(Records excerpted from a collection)
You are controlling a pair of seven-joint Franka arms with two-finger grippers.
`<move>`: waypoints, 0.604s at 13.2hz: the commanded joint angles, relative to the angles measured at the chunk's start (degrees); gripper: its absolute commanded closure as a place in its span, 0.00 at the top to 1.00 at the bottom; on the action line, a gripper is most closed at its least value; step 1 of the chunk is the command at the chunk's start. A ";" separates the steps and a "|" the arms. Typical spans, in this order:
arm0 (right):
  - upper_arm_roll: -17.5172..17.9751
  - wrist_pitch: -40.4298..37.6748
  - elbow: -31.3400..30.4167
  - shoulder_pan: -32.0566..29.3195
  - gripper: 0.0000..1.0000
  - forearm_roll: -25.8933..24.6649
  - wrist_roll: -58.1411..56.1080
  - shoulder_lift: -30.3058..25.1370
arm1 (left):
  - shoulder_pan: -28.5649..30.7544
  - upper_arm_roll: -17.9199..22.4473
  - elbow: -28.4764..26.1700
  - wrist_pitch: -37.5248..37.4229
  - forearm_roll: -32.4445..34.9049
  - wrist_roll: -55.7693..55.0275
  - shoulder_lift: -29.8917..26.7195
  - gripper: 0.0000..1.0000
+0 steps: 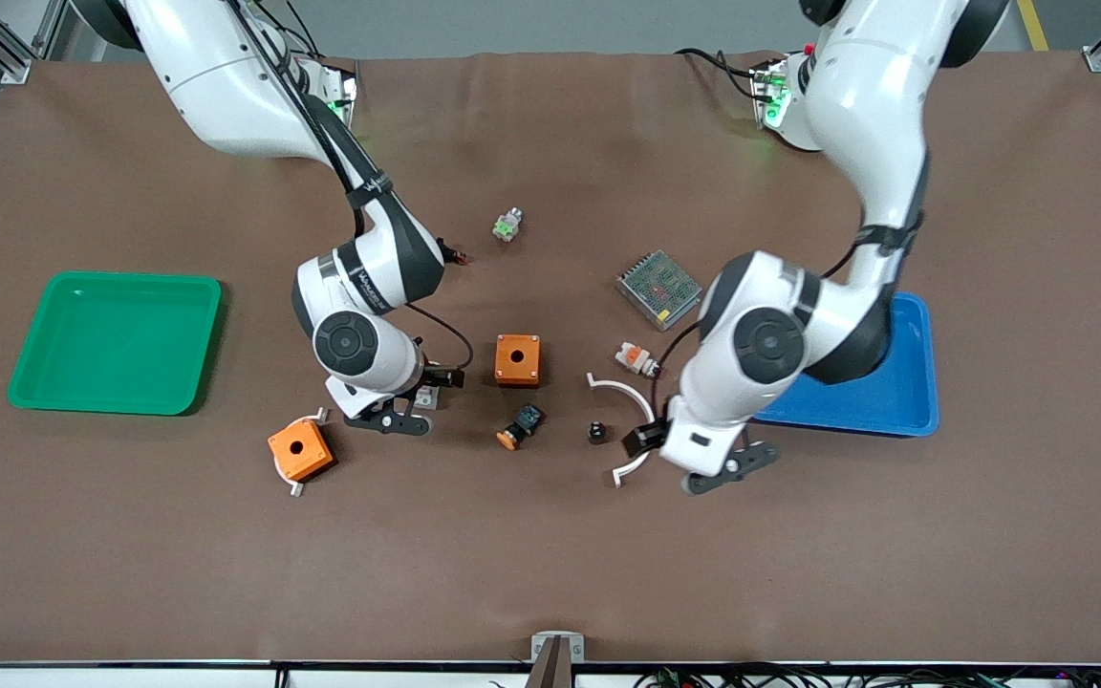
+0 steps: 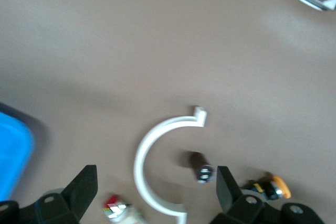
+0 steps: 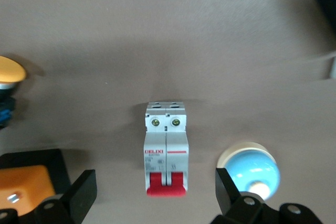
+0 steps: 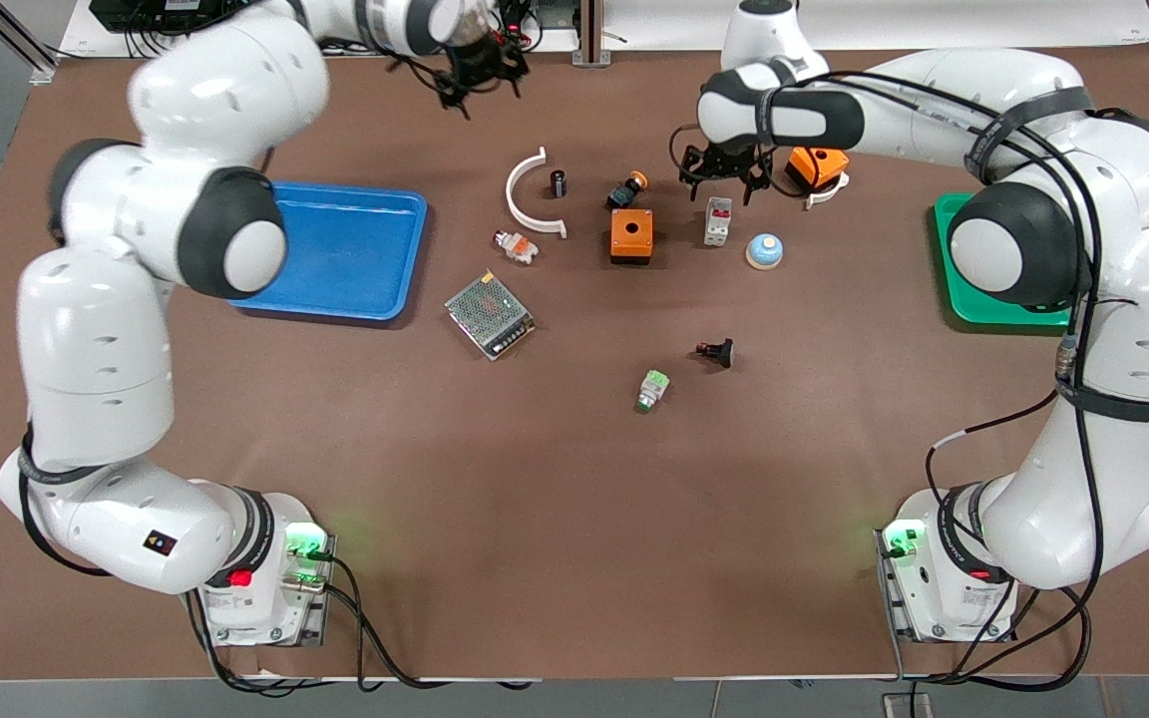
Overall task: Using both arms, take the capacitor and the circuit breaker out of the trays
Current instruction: 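Set the breaker by the blue button while the left gripper sets the capacitor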
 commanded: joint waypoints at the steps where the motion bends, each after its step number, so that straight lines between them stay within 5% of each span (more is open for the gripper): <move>1: 0.26 -10.04 2.94 -3.80 1.00 1.29 -0.49 -8.02 | 2.98 -0.18 -14.41 0.08 2.24 6.30 -13.06 1.00; 5: 0.00 -15.34 2.77 -9.95 1.00 0.77 -3.72 -20.33 | 11.24 -0.27 -24.01 -1.40 2.24 22.73 -24.76 1.00; 8: -2.62 -20.51 2.43 -14.43 1.00 0.41 -16.71 -27.28 | 15.12 -0.18 -24.29 -6.67 2.24 31.62 -28.64 1.00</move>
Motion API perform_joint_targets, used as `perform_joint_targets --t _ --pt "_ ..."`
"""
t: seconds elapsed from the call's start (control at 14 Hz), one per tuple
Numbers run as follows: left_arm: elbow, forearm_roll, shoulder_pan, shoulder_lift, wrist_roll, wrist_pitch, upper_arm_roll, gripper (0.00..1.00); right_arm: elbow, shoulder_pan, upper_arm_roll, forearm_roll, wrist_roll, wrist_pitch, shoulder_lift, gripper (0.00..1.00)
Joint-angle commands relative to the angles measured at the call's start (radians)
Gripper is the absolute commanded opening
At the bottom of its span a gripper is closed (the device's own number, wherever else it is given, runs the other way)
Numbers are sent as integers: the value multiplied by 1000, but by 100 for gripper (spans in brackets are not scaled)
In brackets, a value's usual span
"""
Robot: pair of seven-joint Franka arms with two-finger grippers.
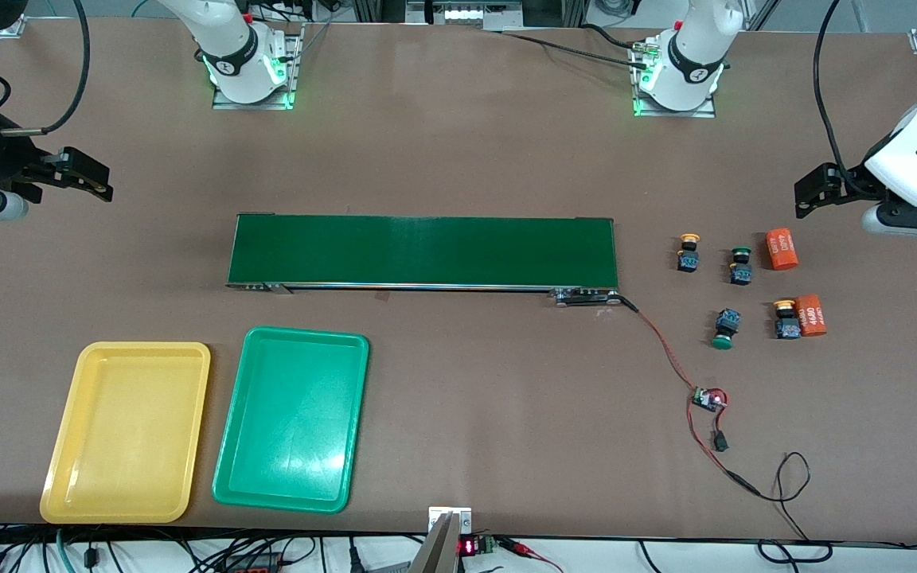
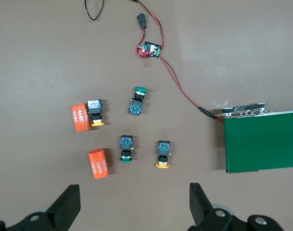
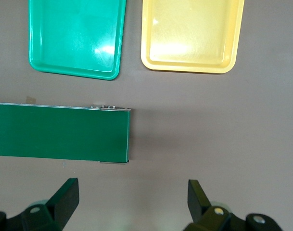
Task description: Sort buttons by color to trays
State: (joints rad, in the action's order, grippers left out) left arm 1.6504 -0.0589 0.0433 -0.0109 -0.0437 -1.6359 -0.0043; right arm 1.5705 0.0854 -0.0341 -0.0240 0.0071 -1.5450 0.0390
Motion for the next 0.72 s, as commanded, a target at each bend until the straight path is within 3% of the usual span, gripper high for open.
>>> perform_joint_targets --t 0.0,0.64 --pt "-21 -9 -2 -6 1 10 -5 100 17 -1 5 -4 16 -3 -22 100" --pt "-21 -7 -5 9 5 37 -2 100 13 -4 5 -2 14 -4 -19 100"
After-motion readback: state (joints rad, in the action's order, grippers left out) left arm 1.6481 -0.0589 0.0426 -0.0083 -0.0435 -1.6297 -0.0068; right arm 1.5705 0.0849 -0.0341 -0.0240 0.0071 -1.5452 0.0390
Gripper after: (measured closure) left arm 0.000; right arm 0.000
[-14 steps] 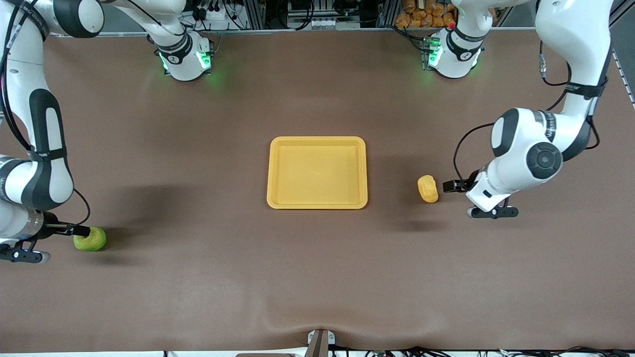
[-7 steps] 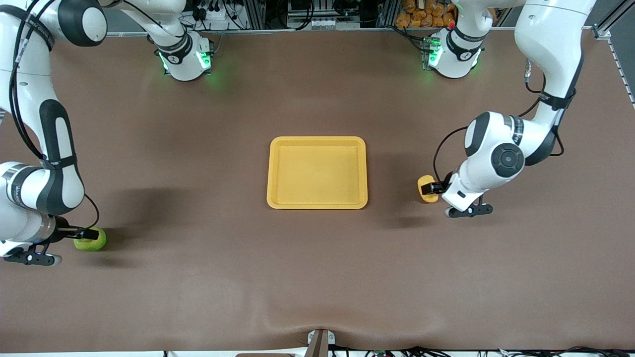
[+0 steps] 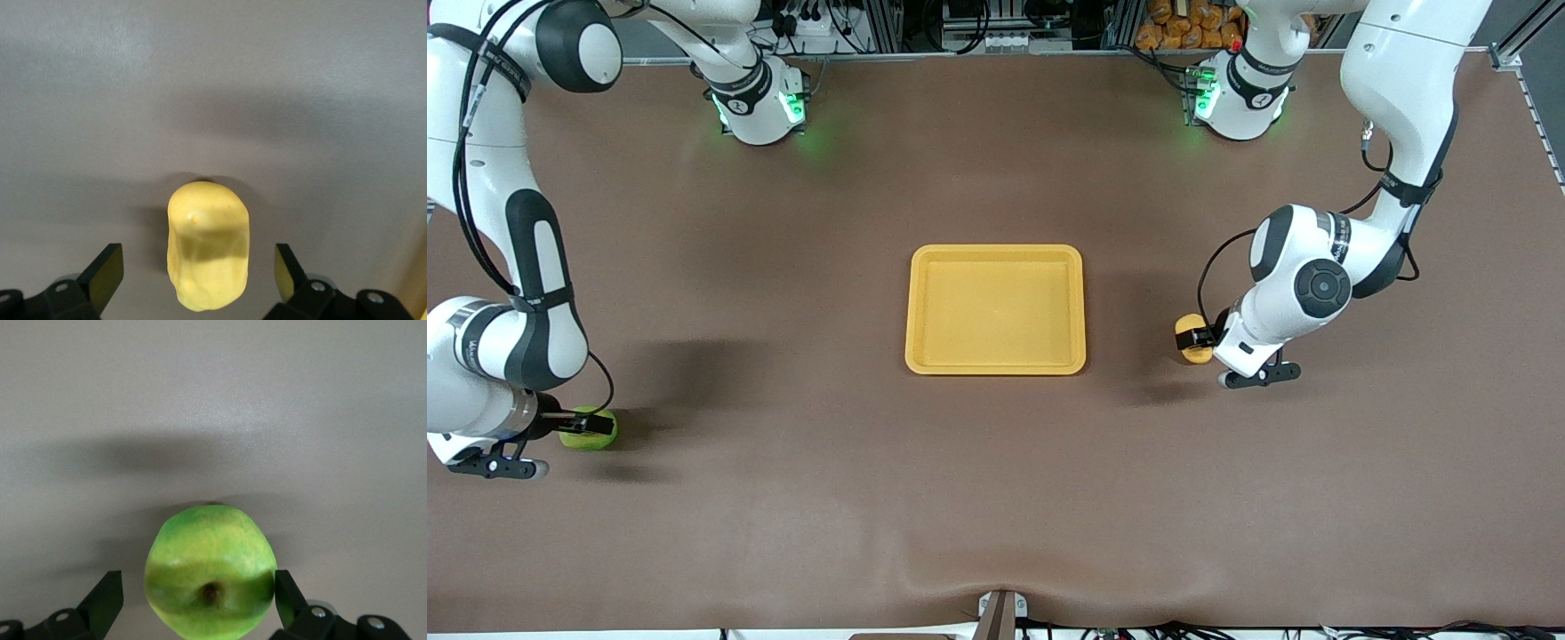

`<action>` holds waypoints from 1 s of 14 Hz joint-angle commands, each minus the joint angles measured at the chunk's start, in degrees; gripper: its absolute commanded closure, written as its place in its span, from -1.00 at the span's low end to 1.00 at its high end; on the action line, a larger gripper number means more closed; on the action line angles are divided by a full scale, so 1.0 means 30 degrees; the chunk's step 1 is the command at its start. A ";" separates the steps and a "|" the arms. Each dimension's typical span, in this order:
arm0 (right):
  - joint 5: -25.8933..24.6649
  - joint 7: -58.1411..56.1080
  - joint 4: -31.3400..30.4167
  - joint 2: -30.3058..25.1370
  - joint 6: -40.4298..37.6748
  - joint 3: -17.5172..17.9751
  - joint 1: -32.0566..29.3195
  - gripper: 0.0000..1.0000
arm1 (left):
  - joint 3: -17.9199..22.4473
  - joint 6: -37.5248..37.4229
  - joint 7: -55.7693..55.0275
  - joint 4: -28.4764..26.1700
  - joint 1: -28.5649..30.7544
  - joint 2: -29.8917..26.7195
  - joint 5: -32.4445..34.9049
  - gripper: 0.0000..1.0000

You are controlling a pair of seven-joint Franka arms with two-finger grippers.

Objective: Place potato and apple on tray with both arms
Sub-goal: 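Lower and close the left gripper on the potato while the right grips the apple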

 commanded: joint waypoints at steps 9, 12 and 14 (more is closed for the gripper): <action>0.1026 -0.1384 0.0482 0.1094 0.0809 0.0347 -0.0557 -0.21 | -0.0010 0.1056 -0.1417 -0.0258 -0.0151 0.0639 -0.0278 -0.60; 0.1202 -0.1502 0.0540 0.1065 0.0692 0.0318 -0.0528 0.81 | -0.0010 0.1056 -0.1417 -0.0258 -0.0180 0.0784 -0.0278 -0.26; 0.1026 -0.1649 0.0599 0.1007 0.0663 0.0318 -0.0528 1.00 | -0.0010 0.1056 -0.1417 -0.0258 -0.0180 0.0815 -0.0249 -0.04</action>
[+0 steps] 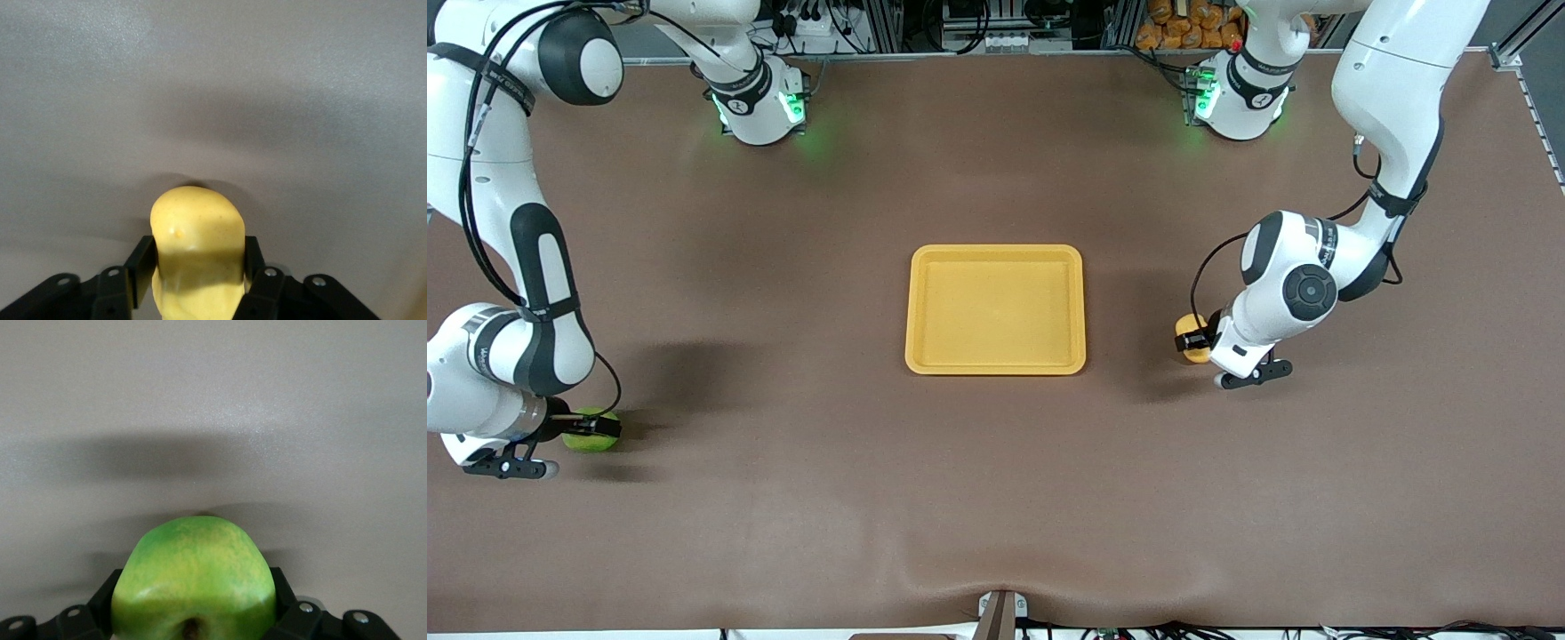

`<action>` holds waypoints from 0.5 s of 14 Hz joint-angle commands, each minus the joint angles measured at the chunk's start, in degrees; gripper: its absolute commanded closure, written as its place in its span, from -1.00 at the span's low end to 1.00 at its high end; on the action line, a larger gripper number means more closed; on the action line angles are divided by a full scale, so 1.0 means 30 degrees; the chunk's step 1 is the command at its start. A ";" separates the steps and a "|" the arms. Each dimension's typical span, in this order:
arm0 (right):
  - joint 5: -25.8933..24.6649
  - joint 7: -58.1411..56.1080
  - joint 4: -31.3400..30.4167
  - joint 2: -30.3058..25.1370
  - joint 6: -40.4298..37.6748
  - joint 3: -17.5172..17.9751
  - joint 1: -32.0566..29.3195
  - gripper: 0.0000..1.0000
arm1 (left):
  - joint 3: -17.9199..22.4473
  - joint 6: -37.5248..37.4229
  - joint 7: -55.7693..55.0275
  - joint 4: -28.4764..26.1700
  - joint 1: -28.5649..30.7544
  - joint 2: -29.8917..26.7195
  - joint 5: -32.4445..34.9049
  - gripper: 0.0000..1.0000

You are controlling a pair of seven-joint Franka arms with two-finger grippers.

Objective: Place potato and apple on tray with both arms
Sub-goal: 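Lower and close the left gripper on the potato while the right grips the apple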

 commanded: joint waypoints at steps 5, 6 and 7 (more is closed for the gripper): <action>0.0191 -0.2338 0.1451 -0.0377 -0.3018 0.0262 -0.0025 1.00 | -0.0048 0.0200 -0.0264 0.0063 -0.0426 0.0072 -0.0249 0.24; 0.0191 -0.2925 0.2124 -0.0377 -0.4160 0.0262 0.0005 1.00 | -0.0048 0.0141 -0.0264 0.0151 -0.0573 0.0043 -0.0249 0.25; 0.0307 -0.3018 0.2537 -0.0435 -0.5187 0.0262 0.0005 1.00 | -0.0048 0.0054 -0.0235 0.0238 -0.0574 -0.0073 -0.0249 0.27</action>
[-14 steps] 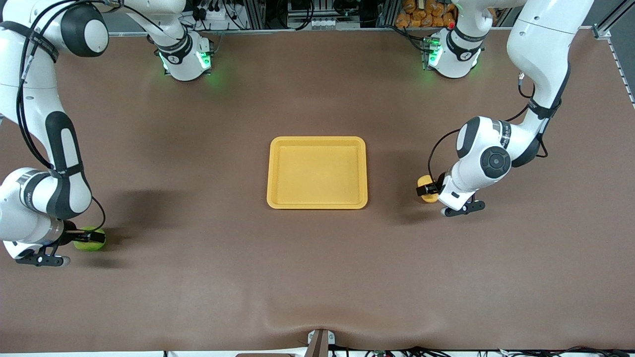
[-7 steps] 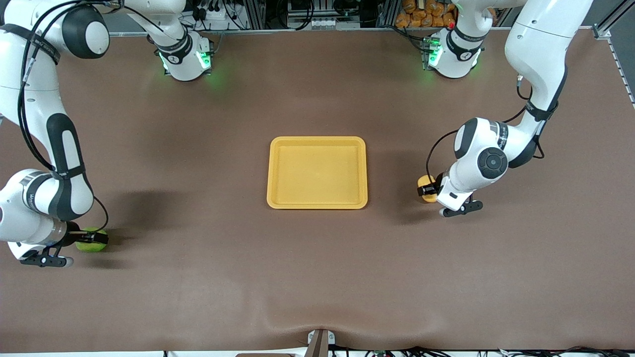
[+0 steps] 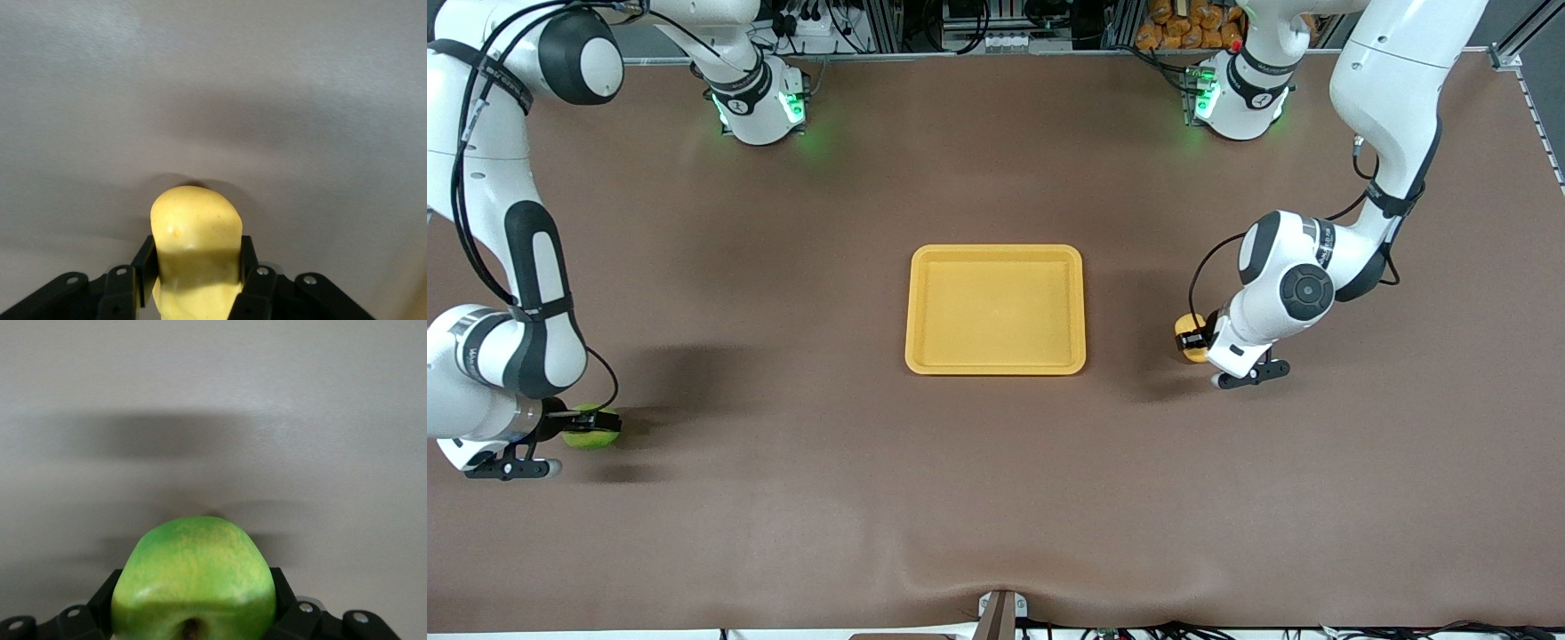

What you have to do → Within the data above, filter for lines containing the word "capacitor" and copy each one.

Task answer →
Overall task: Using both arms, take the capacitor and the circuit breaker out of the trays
Current instruction: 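Set the breaker by the blue button while the left gripper sets the capacitor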

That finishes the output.